EXERCISE AIM: Output an exact reproduction of the data.

COLLECTED MATERIAL:
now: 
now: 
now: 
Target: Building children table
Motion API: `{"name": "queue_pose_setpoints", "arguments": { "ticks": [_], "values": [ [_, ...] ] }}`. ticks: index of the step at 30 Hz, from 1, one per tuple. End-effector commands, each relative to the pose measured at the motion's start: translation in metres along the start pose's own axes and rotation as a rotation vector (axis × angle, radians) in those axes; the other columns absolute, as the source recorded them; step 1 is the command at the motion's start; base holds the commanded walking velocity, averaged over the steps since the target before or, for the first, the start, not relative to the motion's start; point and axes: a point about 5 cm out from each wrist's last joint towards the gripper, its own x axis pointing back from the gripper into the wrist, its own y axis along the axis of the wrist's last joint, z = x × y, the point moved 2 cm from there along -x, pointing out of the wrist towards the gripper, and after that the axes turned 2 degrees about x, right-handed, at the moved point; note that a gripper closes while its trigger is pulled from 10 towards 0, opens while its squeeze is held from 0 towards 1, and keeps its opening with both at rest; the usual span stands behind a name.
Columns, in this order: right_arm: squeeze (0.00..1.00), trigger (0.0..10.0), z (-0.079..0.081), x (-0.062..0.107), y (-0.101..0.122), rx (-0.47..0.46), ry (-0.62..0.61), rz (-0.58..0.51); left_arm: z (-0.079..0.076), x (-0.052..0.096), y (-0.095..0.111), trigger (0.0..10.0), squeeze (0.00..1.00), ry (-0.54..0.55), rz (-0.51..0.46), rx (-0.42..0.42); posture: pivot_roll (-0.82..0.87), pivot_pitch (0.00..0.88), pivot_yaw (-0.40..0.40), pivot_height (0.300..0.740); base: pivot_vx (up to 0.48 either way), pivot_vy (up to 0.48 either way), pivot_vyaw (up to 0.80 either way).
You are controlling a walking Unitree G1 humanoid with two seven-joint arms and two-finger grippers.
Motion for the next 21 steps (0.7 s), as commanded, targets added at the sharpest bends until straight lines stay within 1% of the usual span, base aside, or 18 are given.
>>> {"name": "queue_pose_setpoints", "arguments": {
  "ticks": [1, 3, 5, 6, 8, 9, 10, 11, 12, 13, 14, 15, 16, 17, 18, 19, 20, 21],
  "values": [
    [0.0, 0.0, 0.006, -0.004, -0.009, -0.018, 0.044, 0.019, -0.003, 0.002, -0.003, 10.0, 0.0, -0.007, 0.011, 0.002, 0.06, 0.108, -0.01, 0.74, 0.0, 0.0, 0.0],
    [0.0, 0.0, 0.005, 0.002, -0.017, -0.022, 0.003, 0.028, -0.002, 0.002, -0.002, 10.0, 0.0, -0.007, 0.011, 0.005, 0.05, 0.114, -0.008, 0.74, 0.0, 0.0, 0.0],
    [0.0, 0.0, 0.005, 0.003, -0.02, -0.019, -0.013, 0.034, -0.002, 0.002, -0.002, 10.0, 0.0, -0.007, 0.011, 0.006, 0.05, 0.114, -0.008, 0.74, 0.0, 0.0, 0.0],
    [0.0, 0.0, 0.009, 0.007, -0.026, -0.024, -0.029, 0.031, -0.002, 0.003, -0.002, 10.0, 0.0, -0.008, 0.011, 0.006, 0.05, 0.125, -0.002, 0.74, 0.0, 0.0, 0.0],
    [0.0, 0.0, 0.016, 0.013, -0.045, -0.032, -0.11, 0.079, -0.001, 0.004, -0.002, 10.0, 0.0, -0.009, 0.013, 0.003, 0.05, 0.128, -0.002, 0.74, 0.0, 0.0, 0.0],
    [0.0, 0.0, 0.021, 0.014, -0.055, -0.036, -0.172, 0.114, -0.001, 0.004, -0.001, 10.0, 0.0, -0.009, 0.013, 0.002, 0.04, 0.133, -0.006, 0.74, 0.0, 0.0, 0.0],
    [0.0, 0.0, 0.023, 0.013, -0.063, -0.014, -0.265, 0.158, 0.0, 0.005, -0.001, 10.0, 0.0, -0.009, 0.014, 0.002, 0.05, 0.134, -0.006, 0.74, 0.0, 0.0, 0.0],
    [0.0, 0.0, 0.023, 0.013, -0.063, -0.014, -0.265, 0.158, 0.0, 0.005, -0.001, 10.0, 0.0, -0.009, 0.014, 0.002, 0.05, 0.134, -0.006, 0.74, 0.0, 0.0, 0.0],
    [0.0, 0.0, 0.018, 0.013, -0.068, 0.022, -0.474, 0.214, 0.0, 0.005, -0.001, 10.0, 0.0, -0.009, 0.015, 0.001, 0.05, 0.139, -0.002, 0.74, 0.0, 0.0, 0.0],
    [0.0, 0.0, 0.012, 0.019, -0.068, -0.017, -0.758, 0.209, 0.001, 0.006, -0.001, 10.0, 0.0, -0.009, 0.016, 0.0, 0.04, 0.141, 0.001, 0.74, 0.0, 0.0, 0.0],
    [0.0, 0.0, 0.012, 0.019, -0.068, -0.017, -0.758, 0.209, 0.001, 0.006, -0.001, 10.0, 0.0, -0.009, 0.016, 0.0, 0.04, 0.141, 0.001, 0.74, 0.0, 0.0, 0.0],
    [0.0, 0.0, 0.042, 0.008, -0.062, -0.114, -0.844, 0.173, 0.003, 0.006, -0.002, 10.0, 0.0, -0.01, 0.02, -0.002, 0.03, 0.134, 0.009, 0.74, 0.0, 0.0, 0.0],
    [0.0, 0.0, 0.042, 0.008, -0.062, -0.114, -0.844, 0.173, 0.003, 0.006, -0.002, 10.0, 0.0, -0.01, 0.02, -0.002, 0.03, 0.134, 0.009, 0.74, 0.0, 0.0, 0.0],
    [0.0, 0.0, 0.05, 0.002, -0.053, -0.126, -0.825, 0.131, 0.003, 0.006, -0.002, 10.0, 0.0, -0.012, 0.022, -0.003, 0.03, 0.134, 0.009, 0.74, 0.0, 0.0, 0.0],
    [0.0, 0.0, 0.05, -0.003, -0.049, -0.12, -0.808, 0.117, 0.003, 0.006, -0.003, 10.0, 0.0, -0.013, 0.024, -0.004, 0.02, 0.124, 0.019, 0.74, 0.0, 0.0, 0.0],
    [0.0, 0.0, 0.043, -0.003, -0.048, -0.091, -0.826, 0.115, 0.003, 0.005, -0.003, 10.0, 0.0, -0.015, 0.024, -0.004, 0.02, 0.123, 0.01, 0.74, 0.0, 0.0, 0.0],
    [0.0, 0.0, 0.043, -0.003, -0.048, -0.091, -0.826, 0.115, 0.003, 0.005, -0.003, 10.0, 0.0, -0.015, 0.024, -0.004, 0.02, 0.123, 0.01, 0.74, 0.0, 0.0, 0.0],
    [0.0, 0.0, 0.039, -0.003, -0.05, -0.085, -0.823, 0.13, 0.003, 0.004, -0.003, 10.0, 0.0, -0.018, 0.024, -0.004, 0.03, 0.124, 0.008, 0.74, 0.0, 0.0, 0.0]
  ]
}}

TASK RESULT:
now: 
now: 
now: 
Target: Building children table
Motion API: `{"name": "queue_pose_setpoints", "arguments": { "ticks": [_], "values": [ [_, ...] ] }}`. ticks: index of the step at 30 Hz, from 1, one per tuple. End-effector commands, each relative to the pose measured at the motion's start: translation in metres along the start pose's own axes and rotation as a rotation vector (axis × angle, radians) in those axes; the other columns absolute, as the source recorded them; step 1 is the command at the motion's start; base holds the commanded walking velocity, averaged over the steps since the target before or, for the first, the start, not relative to the motion's start; point and axes: a point about 5 cm out from each wrist's last joint towards the gripper, its own x axis pointing back from the gripper into the wrist, its own y axis along the axis of the wrist's last joint, z = x × y, the point moved 2 cm from there along -x, pointing out of the wrist towards the gripper, and after that the axes turned 2 degrees about x, right-handed, at the moved point; note that a gripper closes while its trigger is pulled from 10 towards 0, opens while its squeeze is held from 0 towards 1, and keeps its opening with both at rest; the usual span stands behind a name.
Columns, in this order: right_arm: squeeze (0.00..1.00), trigger (0.0..10.0), z (-0.079..0.081), x (-0.062..0.107), y (-0.101..0.122), rx (-0.47..0.46), ry (-0.62..0.61), rz (-0.58..0.51); left_arm: z (-0.079..0.076), x (-0.052..0.096), y (-0.095..0.111), trigger (0.0..10.0), squeeze (0.00..1.00), ry (-0.54..0.55), rz (-0.51..0.46), rx (-0.42..0.42); posture: pivot_roll (-0.82..0.87), pivot_pitch (0.00..0.88), pivot_yaw (-0.40..0.40), pivot_height (0.300..0.740); base: pivot_vx (up to 0.48 either way), pivot_vy (up to 0.48 either way), pivot_vyaw (up to 0.80 either way).
You are controlling a walking Unitree G1 humanoid with two seven-joint arms and two-finger grippers.
Motion for the next 21 steps (0.7 s), as commanded, targets added at the sharpest bends until straight lines stay within 1% of the usual span, base aside, or 18 are given.
>>> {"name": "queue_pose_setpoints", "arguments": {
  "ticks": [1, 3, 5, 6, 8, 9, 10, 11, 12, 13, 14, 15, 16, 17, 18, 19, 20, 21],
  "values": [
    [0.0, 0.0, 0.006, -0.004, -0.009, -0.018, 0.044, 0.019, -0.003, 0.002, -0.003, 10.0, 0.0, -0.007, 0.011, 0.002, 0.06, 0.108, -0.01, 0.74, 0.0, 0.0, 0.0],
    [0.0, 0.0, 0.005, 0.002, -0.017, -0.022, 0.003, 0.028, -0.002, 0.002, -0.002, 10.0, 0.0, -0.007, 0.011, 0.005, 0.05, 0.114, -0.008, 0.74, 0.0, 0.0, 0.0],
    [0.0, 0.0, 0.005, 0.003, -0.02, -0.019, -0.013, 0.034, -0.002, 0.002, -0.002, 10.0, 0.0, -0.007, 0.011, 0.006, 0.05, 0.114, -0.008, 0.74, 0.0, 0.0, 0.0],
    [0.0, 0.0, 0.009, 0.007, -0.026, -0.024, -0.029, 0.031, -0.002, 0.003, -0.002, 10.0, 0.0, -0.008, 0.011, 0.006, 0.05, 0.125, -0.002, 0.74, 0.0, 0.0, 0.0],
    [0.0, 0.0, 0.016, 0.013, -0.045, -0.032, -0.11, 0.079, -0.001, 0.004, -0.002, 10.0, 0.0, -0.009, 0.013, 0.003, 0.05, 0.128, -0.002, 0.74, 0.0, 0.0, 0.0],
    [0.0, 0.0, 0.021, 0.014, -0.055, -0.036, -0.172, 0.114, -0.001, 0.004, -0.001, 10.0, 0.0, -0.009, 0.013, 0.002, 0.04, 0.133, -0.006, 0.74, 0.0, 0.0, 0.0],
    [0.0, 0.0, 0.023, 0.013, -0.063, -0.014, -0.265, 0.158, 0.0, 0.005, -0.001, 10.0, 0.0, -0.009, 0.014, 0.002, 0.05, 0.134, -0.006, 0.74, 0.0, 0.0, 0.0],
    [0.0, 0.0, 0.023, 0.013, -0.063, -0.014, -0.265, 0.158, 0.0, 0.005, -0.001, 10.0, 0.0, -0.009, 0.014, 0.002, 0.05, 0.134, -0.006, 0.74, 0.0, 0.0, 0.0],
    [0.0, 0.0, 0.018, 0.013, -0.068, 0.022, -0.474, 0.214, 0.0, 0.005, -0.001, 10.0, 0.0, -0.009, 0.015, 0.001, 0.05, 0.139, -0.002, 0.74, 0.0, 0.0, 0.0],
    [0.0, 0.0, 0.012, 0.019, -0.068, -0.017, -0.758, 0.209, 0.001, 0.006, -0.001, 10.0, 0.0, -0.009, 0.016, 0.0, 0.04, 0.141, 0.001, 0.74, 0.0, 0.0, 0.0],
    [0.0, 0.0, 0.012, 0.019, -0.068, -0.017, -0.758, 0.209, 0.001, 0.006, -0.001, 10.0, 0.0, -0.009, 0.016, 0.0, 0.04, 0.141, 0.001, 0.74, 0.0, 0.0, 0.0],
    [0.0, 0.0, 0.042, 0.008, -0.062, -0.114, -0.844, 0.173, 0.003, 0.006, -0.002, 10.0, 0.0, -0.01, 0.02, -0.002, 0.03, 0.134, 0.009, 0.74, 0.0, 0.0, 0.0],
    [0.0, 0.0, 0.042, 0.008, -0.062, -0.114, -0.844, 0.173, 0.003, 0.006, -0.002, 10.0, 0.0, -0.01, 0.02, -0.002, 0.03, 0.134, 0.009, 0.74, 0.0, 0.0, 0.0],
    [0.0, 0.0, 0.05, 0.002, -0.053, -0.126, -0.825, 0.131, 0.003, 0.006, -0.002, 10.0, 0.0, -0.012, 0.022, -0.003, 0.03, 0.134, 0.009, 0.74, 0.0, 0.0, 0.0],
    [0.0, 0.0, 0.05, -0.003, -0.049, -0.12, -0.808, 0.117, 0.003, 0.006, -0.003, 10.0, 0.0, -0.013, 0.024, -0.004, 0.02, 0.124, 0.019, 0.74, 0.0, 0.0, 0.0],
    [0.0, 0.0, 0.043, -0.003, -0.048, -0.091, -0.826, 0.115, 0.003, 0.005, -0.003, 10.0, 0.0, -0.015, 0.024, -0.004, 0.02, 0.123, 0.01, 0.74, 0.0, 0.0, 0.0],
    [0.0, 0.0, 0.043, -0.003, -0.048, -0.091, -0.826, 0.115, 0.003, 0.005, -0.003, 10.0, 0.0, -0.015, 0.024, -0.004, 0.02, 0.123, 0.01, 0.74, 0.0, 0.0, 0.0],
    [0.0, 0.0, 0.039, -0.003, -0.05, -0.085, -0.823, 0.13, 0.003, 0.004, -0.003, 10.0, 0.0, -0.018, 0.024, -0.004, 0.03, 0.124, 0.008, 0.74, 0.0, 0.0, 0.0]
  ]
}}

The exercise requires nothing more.